-- Opening Marker --

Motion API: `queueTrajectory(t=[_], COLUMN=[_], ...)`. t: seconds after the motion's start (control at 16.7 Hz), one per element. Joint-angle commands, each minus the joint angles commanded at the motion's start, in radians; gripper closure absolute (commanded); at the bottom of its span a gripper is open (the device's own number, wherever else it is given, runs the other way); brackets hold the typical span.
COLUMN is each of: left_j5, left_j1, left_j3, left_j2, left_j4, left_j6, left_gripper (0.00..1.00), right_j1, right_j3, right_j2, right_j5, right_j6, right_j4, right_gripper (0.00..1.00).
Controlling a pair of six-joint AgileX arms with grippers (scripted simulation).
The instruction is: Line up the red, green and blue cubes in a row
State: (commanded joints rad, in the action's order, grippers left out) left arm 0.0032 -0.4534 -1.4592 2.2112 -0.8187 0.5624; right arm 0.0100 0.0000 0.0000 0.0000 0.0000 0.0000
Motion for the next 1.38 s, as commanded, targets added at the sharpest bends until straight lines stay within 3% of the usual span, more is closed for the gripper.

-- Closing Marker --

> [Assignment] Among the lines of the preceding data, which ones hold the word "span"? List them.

> [Solution to this exercise]
Motion API: `queueTrajectory(t=[_], COLUMN=[_], ...)`. t: seconds after the motion's start (control at 16.7 Hz), one per element. Joint-angle commands, each minus the joint angles commanded at the motion's start, in radians; gripper closure absolute (commanded); at the bottom of its span a gripper is open (the device's own number, wherever else it is given, runs the other way); brackets hold the typical span.
Motion for the next 1.38 s, as commanded, targets added at the sharpest bends until straight lines stay within 3% of the usual span, more is closed for the gripper.

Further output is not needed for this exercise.